January 17, 2022 report
Globular cluster Messier 14 and its peculiar multiple stellar populations investigated by Hubble
Using the Hubble Space Telescope (HST), astronomers have observed the globular cluster Messier 14 and its peculiar multiple stellar populations. Results of the observational campaign, published January 7 on arXiv.org, deliver important insight into the nature of this cluster.
Globular clusters (GCs) are collections of tightly bound stars orbiting galaxies. Astronomers perceive them as natural laboratories enabling studies on the evolution of stars and galaxies. In particular, globular clusters could help researchers better understand the formation history and evolution of early type galaxies, as the origin of GCs seems to be closely linked to periods of intense star formation.
At a distance of about 30,300 light years away from the Earth, Messier 14 (or M14, also known as NGC 6402) is GC in our Milky Way galaxy, located near the Galactic plane. Although M14 is one of the most massive and luminous Galactic GCs, it has not been comprehensively studied yet, mainly due to its high reddening (approximately 0.6) and its proximity to the Galactic plane.
In order to change this, a team of astronomers led by Francesca D'Antona of Rome Observatory in Italy decided to conduct photometric observations of M14 using HST's Ultraviolet and Visual Channel of the Wide Field Camera 3 (UVIS/WFC3) and the Wide Field Channel of the Advanced Camera for Surveys (WFC/ACS).
"We have presented multi-band photometry of the massive GC NGC 6402 based on multi-band HST observations collected as part of GO-16283 (PI.F.D'Antona)," the researchers wrote in the paper.
The observations allowed the team to obtain the chromosome map (ChM) of M14. It is a pseudo-two-color diagram that serves as an eﬃcient tool to classify globular clusters and to characterize their multiple populations.

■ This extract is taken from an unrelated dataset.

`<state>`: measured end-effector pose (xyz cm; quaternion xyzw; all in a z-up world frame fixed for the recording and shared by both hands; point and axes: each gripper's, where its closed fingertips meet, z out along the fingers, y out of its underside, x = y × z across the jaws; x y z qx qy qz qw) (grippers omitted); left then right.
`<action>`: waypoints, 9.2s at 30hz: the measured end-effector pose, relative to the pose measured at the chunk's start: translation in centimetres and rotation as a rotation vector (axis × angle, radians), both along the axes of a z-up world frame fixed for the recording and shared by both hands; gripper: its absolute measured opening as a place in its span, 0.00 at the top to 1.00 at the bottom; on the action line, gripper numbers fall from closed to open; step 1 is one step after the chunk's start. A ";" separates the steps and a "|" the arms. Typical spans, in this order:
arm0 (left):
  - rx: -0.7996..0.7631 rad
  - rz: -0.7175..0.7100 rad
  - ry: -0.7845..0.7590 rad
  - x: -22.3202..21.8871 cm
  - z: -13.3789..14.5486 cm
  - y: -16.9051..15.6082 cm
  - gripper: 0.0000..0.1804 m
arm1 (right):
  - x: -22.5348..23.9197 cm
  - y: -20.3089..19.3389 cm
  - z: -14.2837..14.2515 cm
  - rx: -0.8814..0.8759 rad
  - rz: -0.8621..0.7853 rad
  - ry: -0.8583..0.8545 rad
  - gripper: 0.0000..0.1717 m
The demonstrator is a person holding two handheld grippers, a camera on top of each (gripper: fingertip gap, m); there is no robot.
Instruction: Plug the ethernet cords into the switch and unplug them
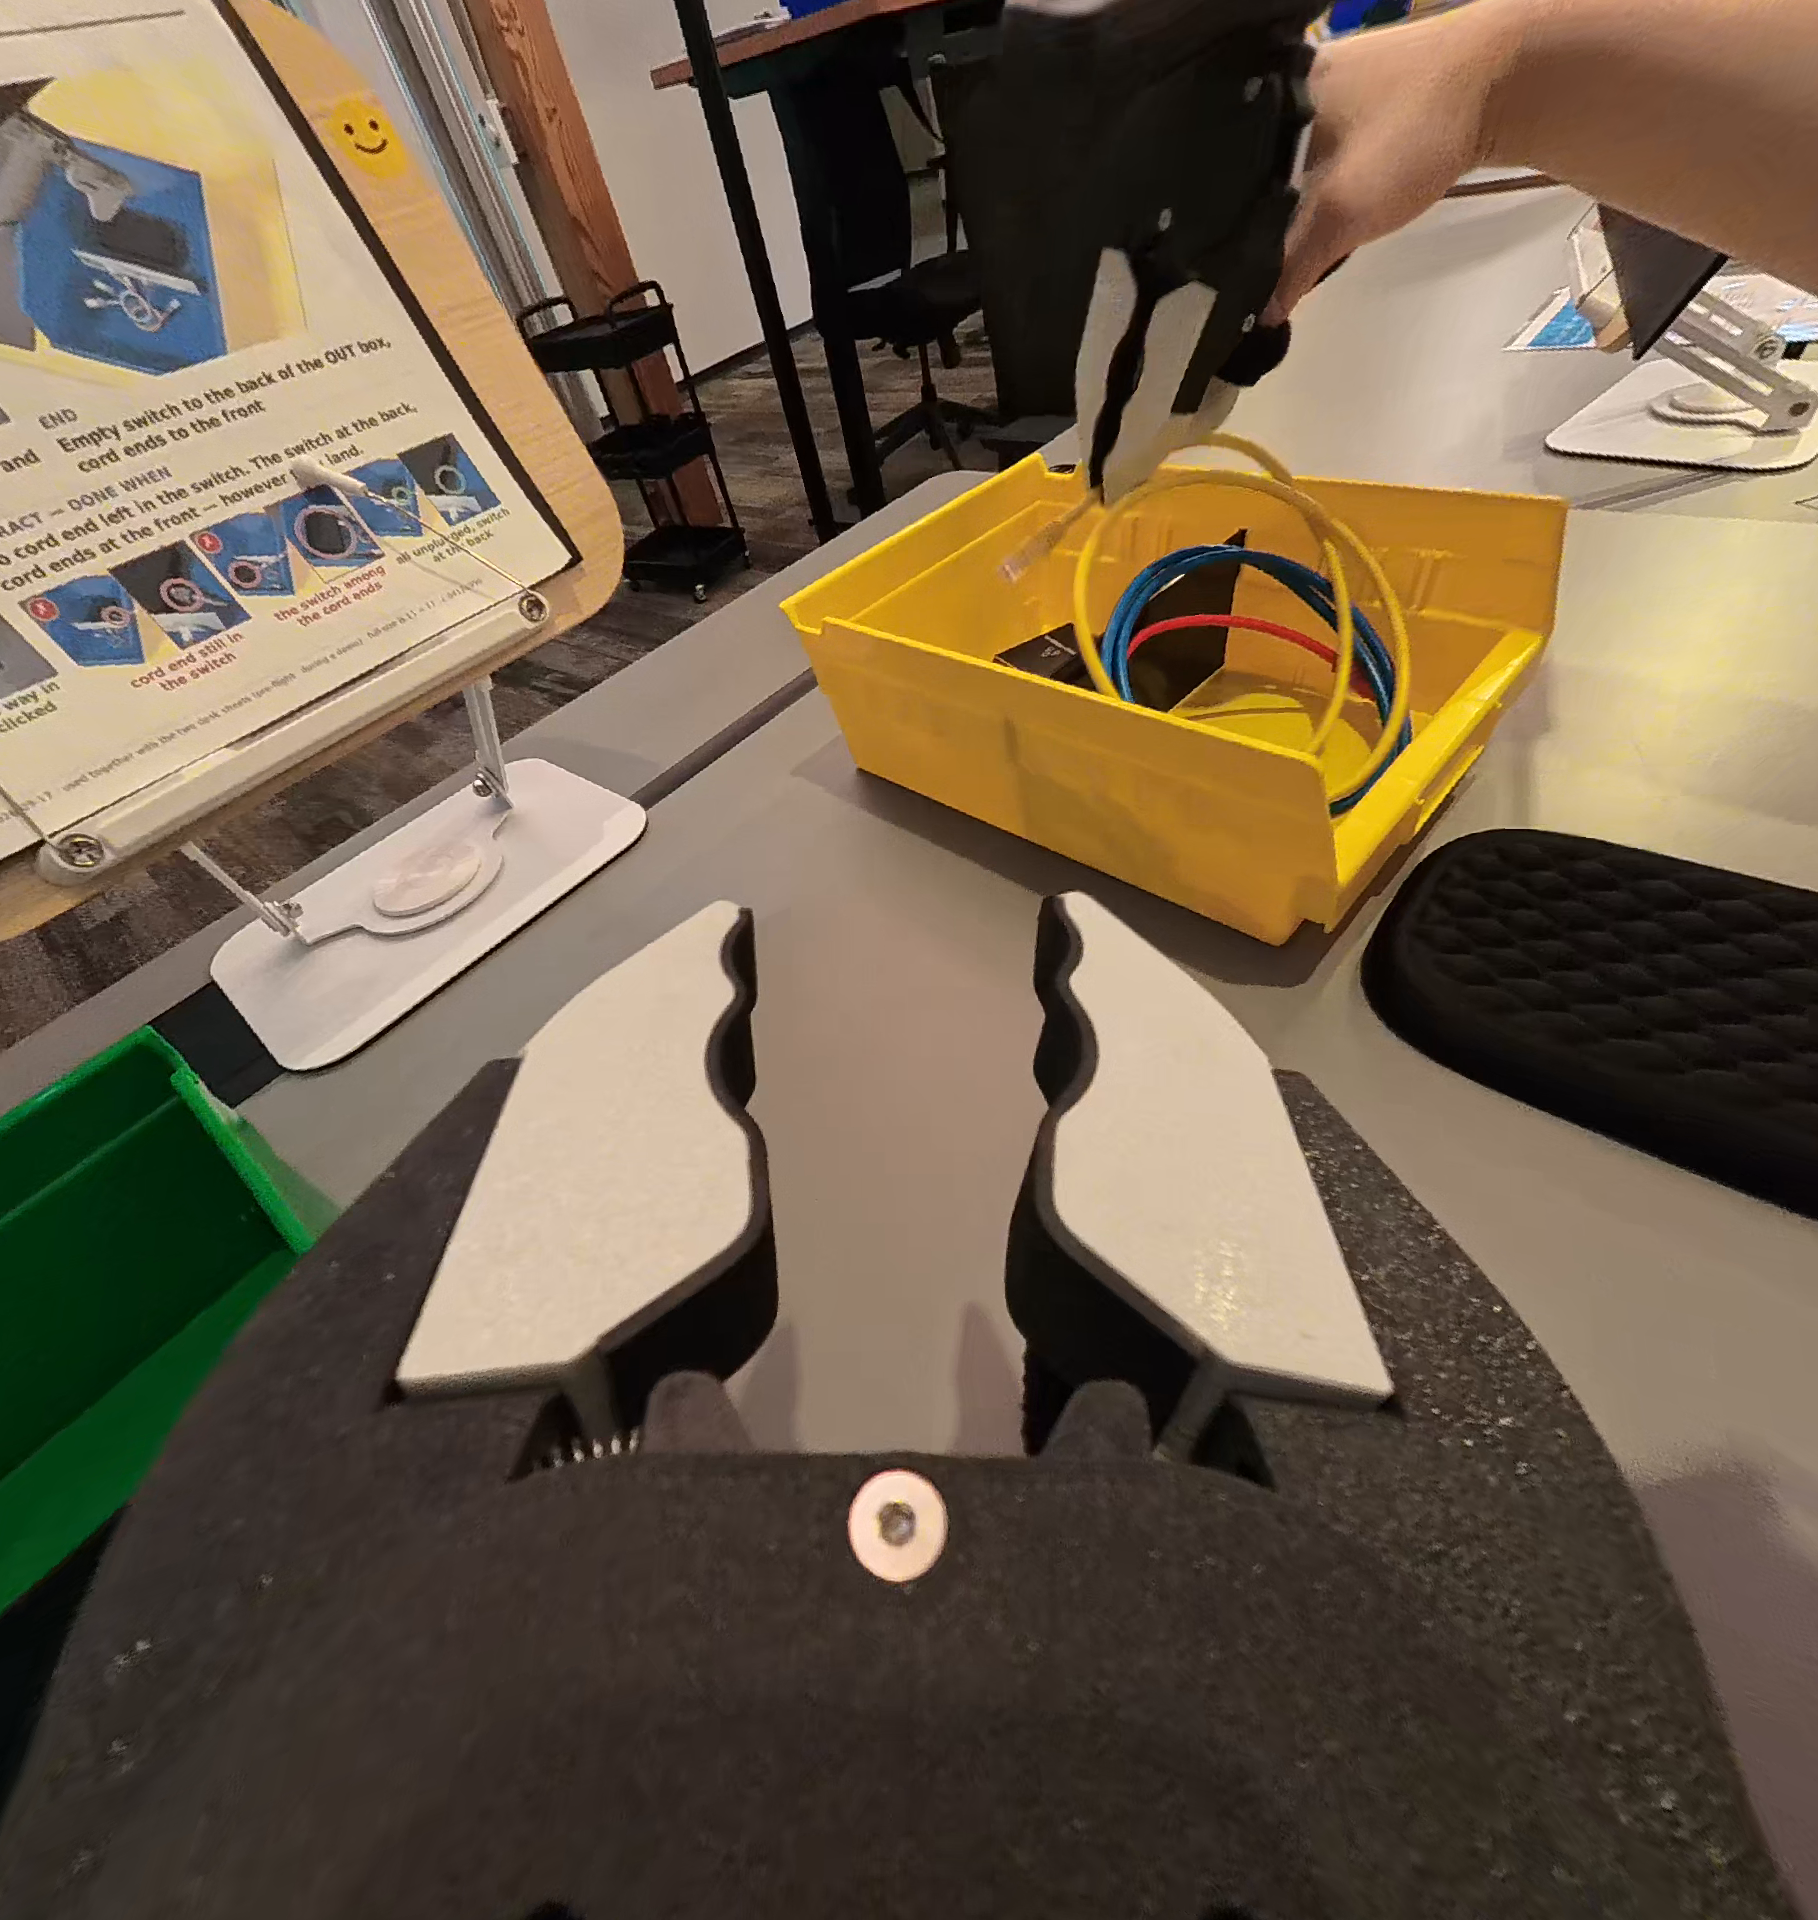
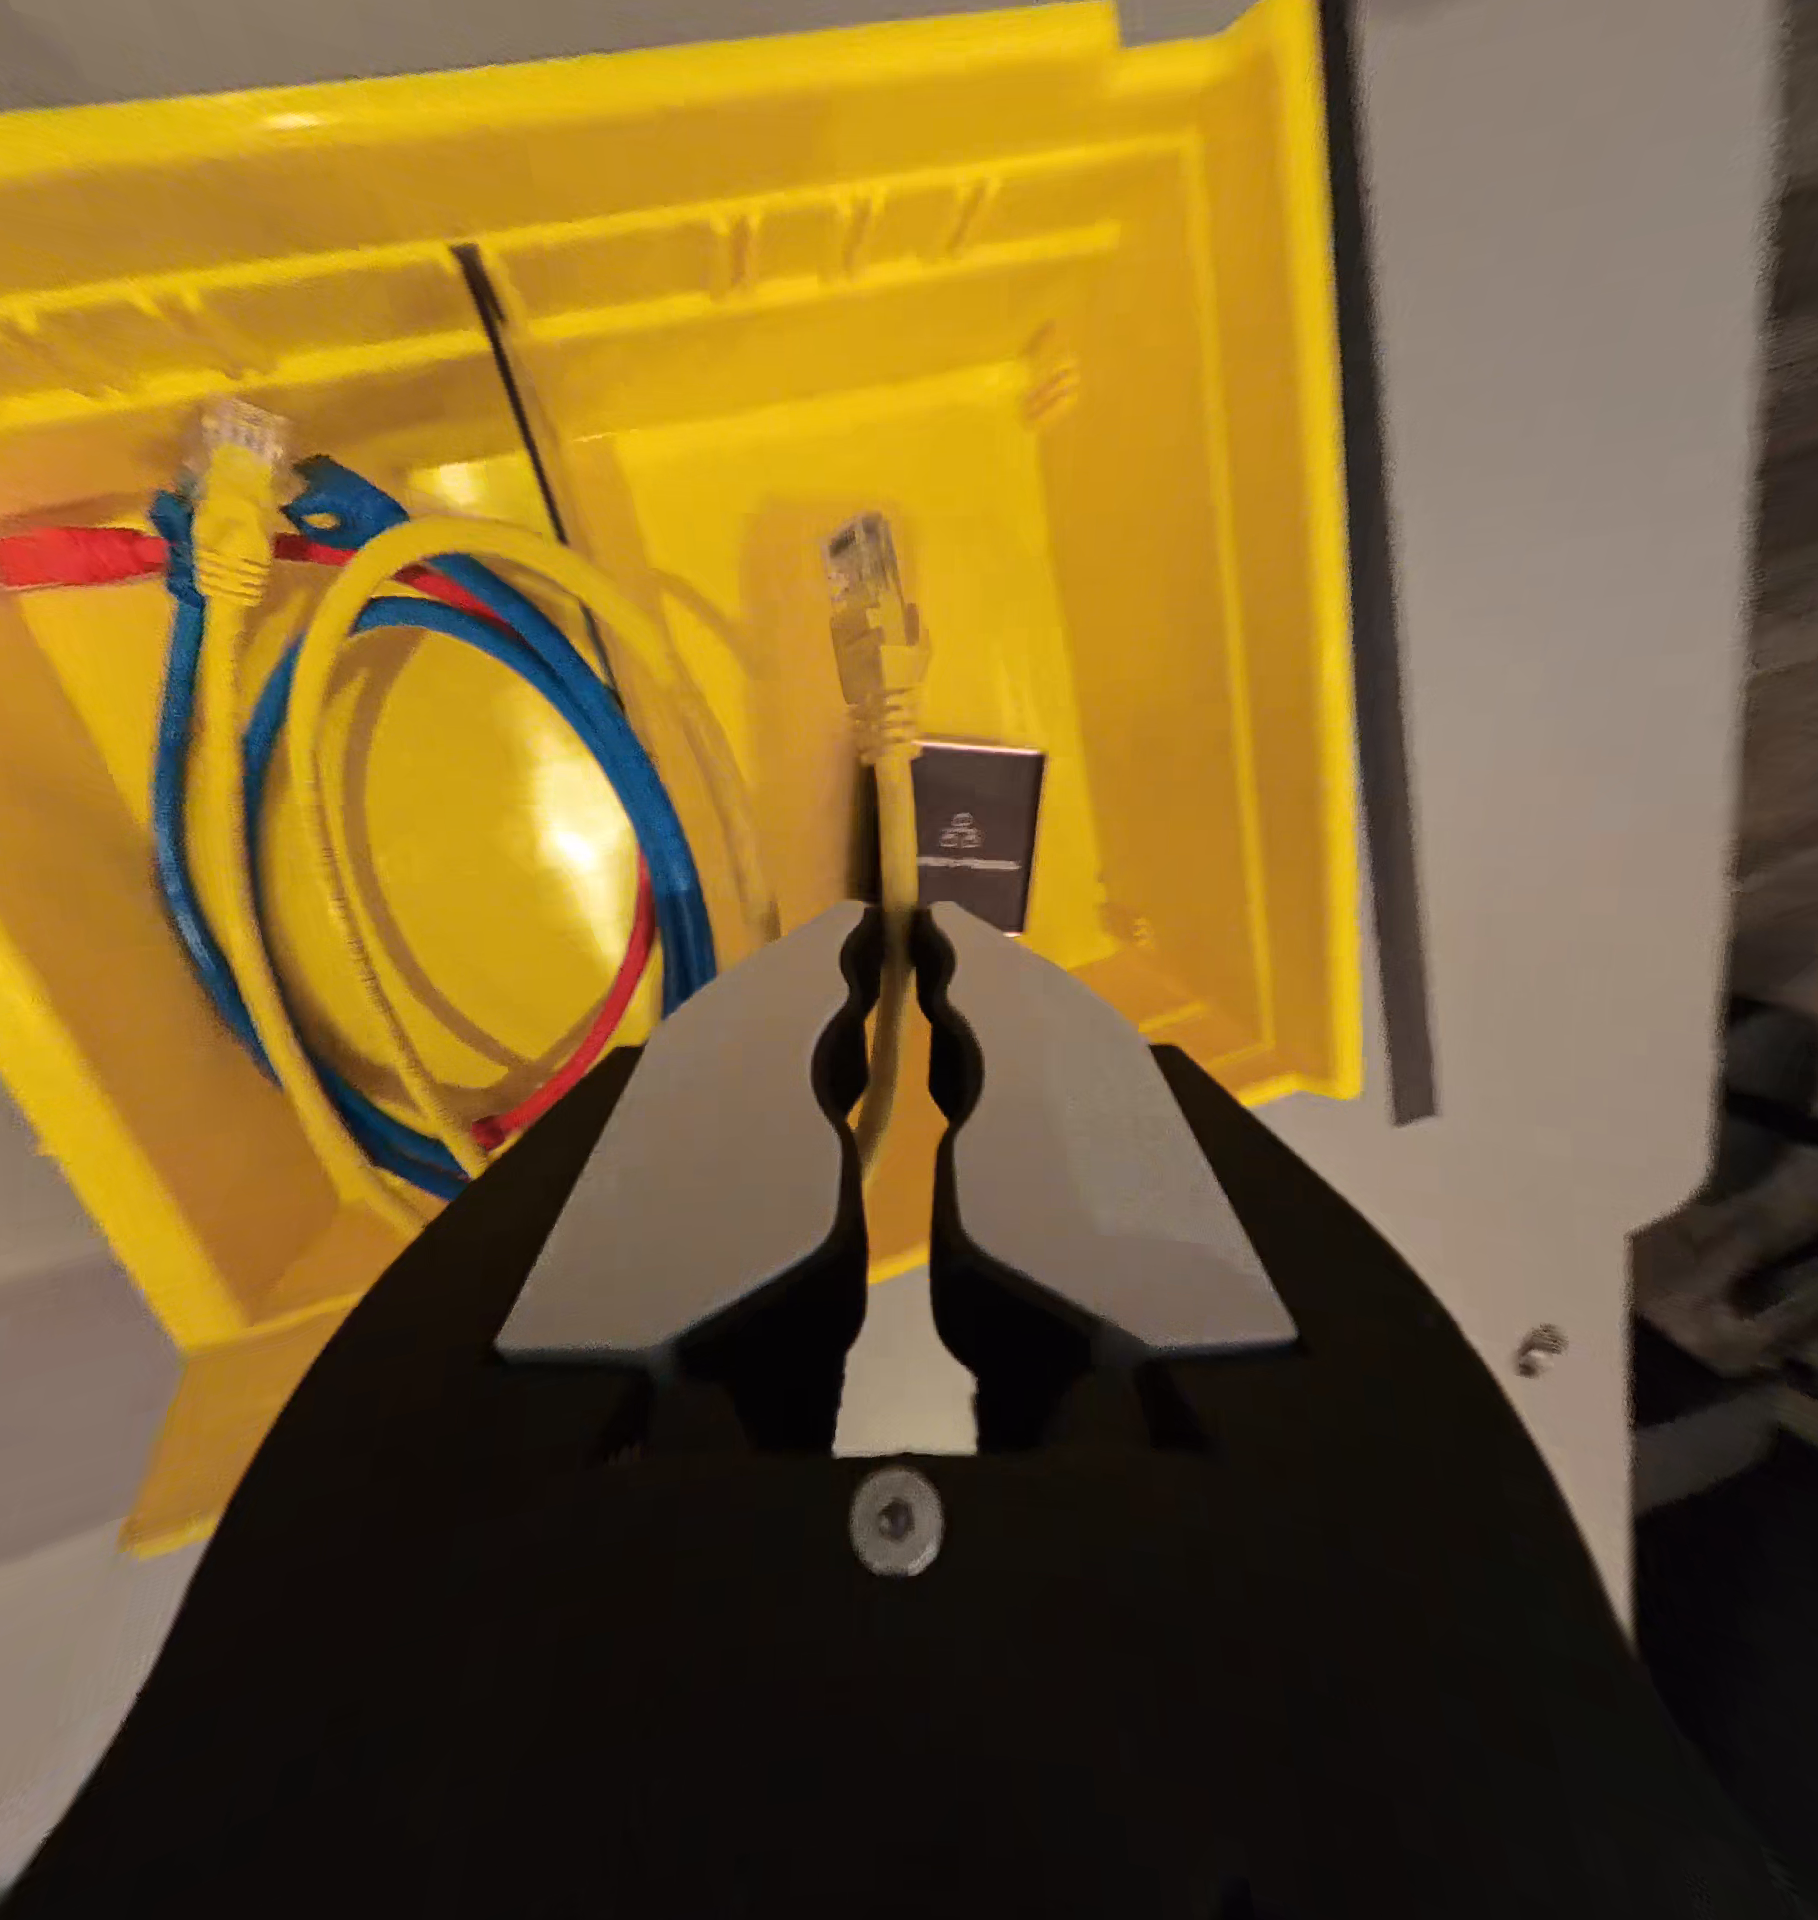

One of the most intriguing properties of multiple populations in M14 is a huge gap in the distribution of some light elements like oxygen or magnesium. Therefore, the authors of the study used ChM to investigate this peculiarity.
According to the paper, the chromosome map of M14 does not show stars with extreme chemical compositions as observed in some other known massive GCs. It was noted that the ChM lacks the group of stars with extreme anomalies (dubbed E stars).
The ChM shows that M14 contains a group of stars with higher metallicity—the so-called population 2G stars (dubbed 2GD)—on the red side of the diagram. In general, 2G stars showcase abundance patterns typical of gas processed at very high temperatures (between 30 and 100 million K) by proton capture reactions. These results indicate that M14 is a Type II cluster—an iron-complex cluster exhibiting a remarkably complex ChM.
The study also found that M14 does not host stellar populations with an extreme helium content and the researchers suppose that this cluster has undergone two stages of 2G star formation.
"The first one from matter strongly contaminated with p-processed elements and significantly rich in helium, the second one from matter—not necessarily sharing the same heavy p-processing of the first event—heavily diluted with pristine gas, so that both the helium content and the abundances of light elements remain either standard or close to standard," the scientists concluded.